According to one study I’ve seen, twenty-first century parents spend something like three times as much time with their children as parents did in the 1960s—despite the fact that we also are working harder to make money. When I go home tonight, I will help my kids with their homework (despite the fact that my assistance won’t statistically help them do any better in school), then I will hover over them to ensure they eat the nutritious parts of their dinner, referee their arguments, read them books (look, Facebook, we’re enjoying Dr. Seuss!), and, finally, lie with them in bed until they fall asleep. At this point, the day will be over, and I will go to sleep, too. Thus do the child-free, late-evening hours—which my wife and I might otherwise use to drink cocktails, talk, and watch television together—evaporate into nothingness.
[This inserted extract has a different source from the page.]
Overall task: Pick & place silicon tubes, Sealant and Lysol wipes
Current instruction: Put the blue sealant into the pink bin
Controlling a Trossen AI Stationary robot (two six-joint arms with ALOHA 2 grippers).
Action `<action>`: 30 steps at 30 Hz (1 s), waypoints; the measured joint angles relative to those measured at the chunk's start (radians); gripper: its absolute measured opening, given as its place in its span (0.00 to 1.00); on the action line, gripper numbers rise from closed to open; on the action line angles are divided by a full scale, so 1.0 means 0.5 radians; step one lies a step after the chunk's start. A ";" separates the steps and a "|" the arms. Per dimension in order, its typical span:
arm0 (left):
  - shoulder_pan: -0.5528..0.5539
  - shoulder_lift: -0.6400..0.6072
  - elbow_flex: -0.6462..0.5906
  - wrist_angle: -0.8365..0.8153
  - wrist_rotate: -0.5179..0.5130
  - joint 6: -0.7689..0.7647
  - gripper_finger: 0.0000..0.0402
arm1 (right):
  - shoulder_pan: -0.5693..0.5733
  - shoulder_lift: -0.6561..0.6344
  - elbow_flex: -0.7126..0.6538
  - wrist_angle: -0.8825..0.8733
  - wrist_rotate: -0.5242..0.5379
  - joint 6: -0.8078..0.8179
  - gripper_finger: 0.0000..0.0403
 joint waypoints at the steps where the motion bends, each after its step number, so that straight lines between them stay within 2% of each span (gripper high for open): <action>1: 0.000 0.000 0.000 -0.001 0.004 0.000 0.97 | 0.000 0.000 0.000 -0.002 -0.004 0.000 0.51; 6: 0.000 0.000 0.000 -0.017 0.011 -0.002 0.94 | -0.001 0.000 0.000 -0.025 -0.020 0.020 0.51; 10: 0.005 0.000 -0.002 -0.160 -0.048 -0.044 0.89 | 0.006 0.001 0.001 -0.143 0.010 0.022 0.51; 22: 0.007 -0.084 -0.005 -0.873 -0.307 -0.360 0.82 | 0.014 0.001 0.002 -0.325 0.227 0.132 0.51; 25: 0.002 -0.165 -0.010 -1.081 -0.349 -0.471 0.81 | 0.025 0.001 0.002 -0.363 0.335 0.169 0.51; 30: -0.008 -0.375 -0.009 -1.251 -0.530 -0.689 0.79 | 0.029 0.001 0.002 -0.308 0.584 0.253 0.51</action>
Almost all of this would have been considered bizarre behavior to my own mom and dad (who, I should add, were considered perfectly admirable, attentive, progressively minded caregivers by the standards of their day). When my bedtime came, I went upstairs and slept while they watched Mary Tyler Moore.
It is important not to romanticize the parenting styles of yesteryear. Sometimes, terrible things really did happen because parents were breezily negligent about what their young kids were doing. Children of my era (though not me) often rode around in cars without seat belts, and were exposed to second-hand smoke at the dinner table. The problem of child sex abuse wasn’t discussed much, so it was tragically common for kids to be left in the care of teachers, coaches, clerics, and relatives known to have creepy appetites. Those aspects of the good old days weren’t good at all, and aren’t missed.
But what was good, and which I will miss, is the understanding that a child and a parent needn’t be joined at the hip through every moment of their private, recreational existence. Would my life—or my dad’s—really have been improved if we’d been together snapping pictures of each other while I was climbing those rocks, or while he was restoring those jeeps?